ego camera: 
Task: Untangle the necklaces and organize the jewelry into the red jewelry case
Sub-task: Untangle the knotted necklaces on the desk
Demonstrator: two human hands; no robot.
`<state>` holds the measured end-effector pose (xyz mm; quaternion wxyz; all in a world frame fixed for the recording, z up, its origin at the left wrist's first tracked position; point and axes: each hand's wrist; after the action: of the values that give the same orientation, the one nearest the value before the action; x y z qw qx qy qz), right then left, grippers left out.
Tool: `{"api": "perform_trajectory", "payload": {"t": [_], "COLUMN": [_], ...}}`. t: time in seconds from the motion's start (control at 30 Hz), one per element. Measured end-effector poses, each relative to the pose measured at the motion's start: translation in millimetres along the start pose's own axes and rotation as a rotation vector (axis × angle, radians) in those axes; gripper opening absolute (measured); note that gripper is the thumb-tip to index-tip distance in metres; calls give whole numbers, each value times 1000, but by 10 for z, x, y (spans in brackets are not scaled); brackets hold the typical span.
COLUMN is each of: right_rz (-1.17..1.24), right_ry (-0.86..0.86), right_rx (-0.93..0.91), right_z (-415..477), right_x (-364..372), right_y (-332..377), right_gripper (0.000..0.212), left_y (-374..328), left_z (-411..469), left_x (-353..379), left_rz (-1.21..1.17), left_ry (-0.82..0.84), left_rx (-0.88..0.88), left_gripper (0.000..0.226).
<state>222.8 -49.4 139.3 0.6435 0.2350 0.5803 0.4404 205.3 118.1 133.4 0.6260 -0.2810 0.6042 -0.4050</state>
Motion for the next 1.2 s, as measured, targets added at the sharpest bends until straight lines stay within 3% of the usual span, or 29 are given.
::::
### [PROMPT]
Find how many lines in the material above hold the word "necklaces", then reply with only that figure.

### [TASK RESPONSE]
2